Nothing outside the range below should be printed. Output exactly the lines from the line with "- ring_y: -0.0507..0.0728" to the line with "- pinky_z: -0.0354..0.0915", both included.

☆ ☆ ☆ ☆ ☆

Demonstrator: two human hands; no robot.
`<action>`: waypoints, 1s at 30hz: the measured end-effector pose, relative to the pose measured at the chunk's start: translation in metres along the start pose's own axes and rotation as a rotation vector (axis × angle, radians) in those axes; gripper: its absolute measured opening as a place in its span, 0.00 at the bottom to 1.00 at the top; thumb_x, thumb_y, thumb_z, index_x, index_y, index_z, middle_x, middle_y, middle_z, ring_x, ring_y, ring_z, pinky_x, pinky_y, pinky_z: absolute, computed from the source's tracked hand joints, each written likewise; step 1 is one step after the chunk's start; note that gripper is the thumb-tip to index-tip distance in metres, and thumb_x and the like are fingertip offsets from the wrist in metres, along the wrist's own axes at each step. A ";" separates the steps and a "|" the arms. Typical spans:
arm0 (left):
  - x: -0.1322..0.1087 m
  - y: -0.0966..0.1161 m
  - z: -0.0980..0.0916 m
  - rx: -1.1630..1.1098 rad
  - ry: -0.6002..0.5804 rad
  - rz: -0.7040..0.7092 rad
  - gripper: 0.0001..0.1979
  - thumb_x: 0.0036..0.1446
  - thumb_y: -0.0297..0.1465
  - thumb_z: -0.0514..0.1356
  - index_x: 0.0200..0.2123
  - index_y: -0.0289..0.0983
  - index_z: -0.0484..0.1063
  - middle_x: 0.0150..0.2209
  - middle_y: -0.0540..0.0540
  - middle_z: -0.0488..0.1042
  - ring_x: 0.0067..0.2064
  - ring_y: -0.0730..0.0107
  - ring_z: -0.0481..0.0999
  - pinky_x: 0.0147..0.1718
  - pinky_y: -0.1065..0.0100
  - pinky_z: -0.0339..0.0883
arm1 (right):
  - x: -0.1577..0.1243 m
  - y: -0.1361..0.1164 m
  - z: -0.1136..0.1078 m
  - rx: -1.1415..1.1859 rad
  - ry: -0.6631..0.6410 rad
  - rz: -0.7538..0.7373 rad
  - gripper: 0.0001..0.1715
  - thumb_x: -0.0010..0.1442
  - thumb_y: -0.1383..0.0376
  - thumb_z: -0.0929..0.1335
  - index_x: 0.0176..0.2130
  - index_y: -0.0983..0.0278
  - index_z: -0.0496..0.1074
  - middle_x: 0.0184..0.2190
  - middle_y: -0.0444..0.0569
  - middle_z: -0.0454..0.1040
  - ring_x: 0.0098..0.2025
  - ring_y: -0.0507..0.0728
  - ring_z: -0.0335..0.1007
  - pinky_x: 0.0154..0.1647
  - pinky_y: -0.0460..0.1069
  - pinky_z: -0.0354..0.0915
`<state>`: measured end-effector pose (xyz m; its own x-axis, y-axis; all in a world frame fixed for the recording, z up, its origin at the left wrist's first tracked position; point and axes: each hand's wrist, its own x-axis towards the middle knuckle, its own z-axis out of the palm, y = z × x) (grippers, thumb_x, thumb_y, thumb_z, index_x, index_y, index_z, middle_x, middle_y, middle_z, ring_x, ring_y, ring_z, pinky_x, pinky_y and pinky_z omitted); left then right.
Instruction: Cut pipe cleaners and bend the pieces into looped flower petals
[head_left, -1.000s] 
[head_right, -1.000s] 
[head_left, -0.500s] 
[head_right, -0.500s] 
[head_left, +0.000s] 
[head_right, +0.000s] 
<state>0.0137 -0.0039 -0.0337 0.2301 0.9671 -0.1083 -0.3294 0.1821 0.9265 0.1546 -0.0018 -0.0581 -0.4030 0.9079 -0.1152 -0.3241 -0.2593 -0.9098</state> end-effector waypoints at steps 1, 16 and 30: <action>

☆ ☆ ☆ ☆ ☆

◆ Exercise result:
  - ring_y: -0.0507..0.0728
  - ring_z: -0.0335..0.1007
  - pinky_x: 0.0154..0.1647
  - pinky_y: -0.0460..0.1069
  - pinky_z: -0.0354..0.0915

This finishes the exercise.